The case began in 2001 when children were removed from their home after their
biological parents were no longer able to care for them.
The children were placed with Ann Courtney, an attorney, and Marilyn Kirby, a
counselor.
The children, identified in court documents only as M who is now 10 and R who is
six, had multiple emotional, learning, and developmental problems.
The couple applied to adopt M and R in 2002, and filed adoption petitions in
Cumberland County Probate Court in May 2006.
The judge denied their petition, interpreting current Maine adoption law to
allow only one unmarried person or a married couple to adopt.
While either of the women could have adopted the children the couple decided
they wanted the children to be adopted jointly and appealed.
The appeal reached the Law Court last September and was officially considered in
February 2007.
The court issued its ruling on Thursday.
“A joint adoption assures that in the event of either adoptive parent’s death,
the children’s continued relationship with the surviving parent is fixed and
certain,” the Court said in its written decision.
“A joint adoption also enables the children to be eligible for a variety of
public and private benefits… Most importantly, a joint adoption affords the
adopted children the love, nurturing, and support of not one, but two parents."
Their petition was supported by professional organizations including the
American Psychological Association, the Child Welfare League of America, and the
Maine Chapter of the American Academy of Pediatrics.

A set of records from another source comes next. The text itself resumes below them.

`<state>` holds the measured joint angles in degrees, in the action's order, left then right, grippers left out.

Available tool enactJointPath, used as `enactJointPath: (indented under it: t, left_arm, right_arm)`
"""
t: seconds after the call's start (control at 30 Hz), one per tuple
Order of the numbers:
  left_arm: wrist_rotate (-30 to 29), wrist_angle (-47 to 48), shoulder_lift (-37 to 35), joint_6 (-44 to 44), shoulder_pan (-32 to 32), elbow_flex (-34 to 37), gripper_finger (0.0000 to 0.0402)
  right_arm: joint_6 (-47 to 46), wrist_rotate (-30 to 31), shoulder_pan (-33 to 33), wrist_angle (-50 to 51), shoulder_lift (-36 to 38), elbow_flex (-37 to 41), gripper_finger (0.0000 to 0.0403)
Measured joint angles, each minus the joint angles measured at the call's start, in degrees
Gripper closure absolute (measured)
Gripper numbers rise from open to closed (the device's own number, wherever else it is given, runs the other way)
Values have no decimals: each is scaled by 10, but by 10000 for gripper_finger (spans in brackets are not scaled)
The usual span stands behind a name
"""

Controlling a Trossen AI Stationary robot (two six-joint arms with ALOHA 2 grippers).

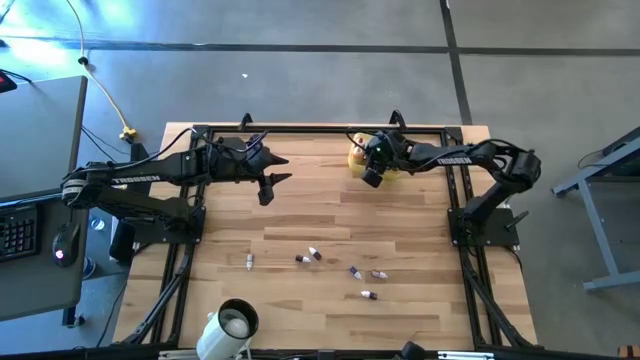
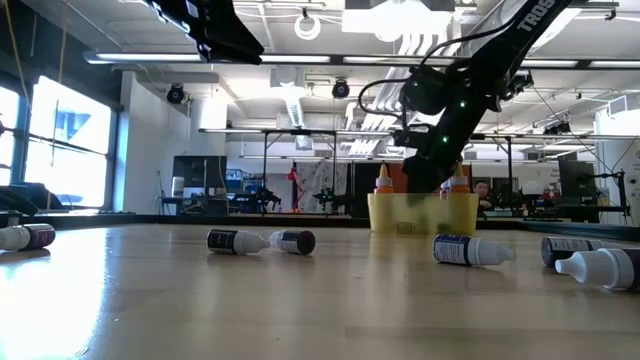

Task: Pick & Place food coloring
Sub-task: Put the small red food coloring bottle into the yellow bin

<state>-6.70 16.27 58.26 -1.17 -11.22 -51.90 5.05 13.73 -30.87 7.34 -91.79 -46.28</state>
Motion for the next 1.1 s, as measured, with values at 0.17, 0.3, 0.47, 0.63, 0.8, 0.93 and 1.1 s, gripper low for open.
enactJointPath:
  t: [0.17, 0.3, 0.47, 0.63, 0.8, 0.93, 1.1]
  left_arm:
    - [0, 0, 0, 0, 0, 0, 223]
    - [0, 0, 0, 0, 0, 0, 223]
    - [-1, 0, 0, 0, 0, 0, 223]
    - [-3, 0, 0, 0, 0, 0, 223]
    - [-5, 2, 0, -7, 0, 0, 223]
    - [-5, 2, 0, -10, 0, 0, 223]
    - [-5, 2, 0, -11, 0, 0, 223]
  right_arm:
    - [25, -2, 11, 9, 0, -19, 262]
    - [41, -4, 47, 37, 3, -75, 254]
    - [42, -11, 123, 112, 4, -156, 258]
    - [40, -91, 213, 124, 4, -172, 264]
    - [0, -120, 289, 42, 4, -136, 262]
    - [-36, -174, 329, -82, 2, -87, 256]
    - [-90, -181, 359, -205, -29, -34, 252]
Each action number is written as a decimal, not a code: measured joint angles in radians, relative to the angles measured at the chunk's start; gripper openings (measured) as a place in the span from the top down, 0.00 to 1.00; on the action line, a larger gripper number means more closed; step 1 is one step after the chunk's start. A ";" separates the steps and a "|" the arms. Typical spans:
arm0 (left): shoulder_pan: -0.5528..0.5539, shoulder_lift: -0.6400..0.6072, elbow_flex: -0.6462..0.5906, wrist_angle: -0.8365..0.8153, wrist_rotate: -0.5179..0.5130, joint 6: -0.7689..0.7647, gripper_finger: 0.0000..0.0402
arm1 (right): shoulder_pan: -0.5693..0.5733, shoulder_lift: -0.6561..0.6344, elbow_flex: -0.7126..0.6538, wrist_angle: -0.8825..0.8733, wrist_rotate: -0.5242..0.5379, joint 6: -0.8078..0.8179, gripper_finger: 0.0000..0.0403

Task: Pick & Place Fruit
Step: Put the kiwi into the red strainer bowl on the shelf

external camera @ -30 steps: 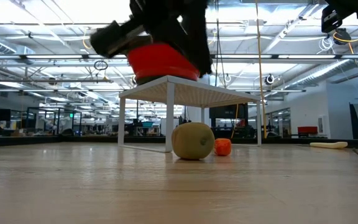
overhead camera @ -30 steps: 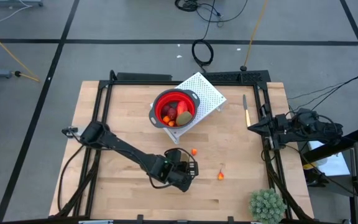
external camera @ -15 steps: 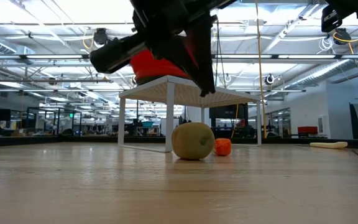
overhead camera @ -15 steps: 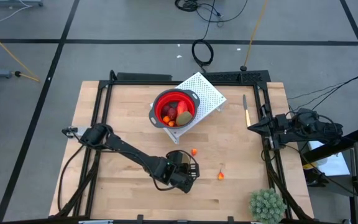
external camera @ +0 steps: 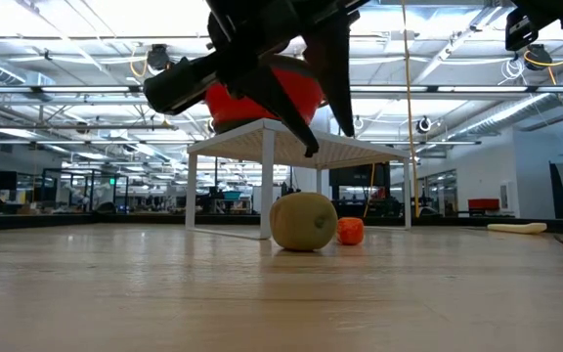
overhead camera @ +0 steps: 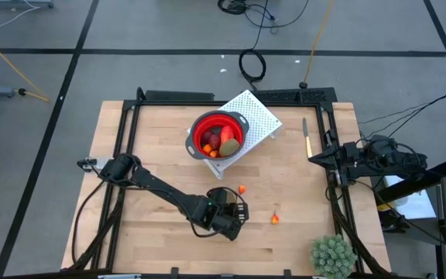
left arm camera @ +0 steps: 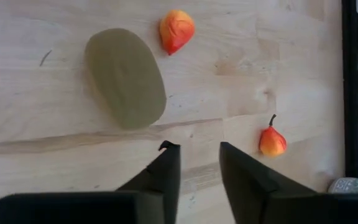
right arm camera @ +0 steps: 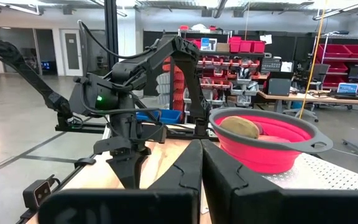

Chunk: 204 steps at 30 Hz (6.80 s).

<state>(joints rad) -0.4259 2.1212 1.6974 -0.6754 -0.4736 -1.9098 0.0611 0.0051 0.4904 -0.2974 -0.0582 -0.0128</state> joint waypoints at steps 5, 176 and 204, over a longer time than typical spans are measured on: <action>0.000 0.000 0.000 0.000 -0.004 -0.041 0.55 | 0.000 0.000 0.000 0.000 0.000 0.000 1.00; -0.073 -0.251 0.000 1.578 0.608 1.818 0.50 | -0.001 0.000 -0.370 0.234 0.188 0.001 1.00; -0.078 -0.251 0.000 2.014 0.113 1.955 0.50 | -0.001 0.000 -0.372 0.239 0.189 -0.007 1.00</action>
<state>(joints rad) -0.5041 1.8706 1.6978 1.3387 -0.3608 0.0455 0.0605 0.0048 0.1184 -0.0583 0.1307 -0.0200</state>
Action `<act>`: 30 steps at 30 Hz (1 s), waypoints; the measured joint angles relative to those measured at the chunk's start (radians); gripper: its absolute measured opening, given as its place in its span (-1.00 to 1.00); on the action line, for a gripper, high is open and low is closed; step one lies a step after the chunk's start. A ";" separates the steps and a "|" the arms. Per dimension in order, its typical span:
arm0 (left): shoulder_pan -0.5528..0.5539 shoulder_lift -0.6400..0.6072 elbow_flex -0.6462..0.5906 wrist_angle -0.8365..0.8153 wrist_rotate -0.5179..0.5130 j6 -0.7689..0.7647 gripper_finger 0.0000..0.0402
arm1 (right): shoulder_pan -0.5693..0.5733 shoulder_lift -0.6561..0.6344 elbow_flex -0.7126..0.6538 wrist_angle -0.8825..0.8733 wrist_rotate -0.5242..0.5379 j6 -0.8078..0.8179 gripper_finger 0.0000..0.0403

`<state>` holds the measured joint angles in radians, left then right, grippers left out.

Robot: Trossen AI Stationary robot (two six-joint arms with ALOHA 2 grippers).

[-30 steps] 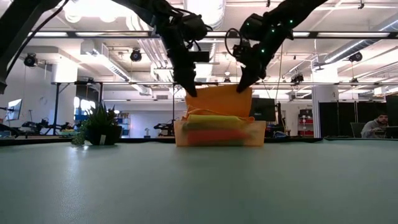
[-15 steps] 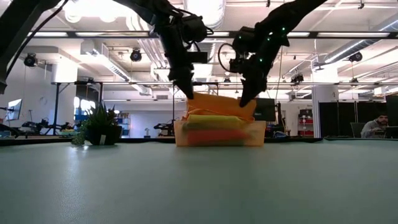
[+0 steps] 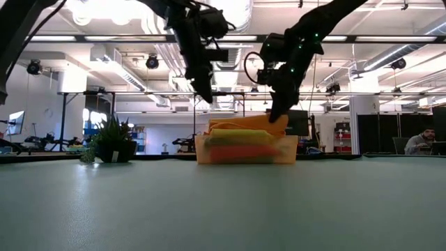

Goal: Fold microfiber towels
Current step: Stack the orange microfiber towel on top of the orange microfiber towel in the orange bin

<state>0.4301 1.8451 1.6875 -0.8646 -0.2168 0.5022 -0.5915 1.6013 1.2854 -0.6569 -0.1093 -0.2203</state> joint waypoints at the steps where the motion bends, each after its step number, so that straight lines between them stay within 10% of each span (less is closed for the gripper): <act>1: 0.000 -0.011 0.000 0.000 0.000 0.000 -0.25 | 0.000 -0.003 0.000 0.001 0.000 0.000 -0.75; 13: 0.002 -0.160 -0.004 -0.010 -0.024 -0.051 -0.25 | 0.000 -0.073 0.078 -0.181 0.003 0.007 -0.25; 30: 0.002 -0.317 -0.146 -0.001 0.032 -0.197 -0.25 | 0.048 0.097 0.047 0.334 -0.111 0.279 -0.39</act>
<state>0.4316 1.5277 1.5415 -0.8660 -0.1844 0.3050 -0.5431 1.6986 1.3328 -0.3228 -0.2203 0.0582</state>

Attorney General Steven Rowe also filed a friend of the court brief, arguing
that prohibiting this adoption would be counter to the letter and purposes of
Maine’s Adoption Act, which seeks to protect the best interest of each adoptive
child.
“We’re ecstatic,” said Courtney. “We love these kids, and their well-being
means everything to us. Our daughter and son can now know that we are a
family, and we’ll always be a family.”
Attorney Mary Bonauto of Gay & Lesbian Advocates & Defenders, who represented
the couple, said in a statement: “This decision is in the best interest of
the children, who have flourished under Ann and Marilyn’s care. The court
wisely listened to the experts who knew this family well –- everyone from the
state’s adoption workers to the children’s guardian to the social worker who
completed the home study.”
Maine currently has 2,286 children in foster care, according to the Central
Office Adoption Manager at the Department of Health and Human Services. At least
530 of those children have a goal of adoption.
Co-adoptions are expressly permitted in a dozen other states, including the New
England states of Connecticut, Vermont, and Massachusetts.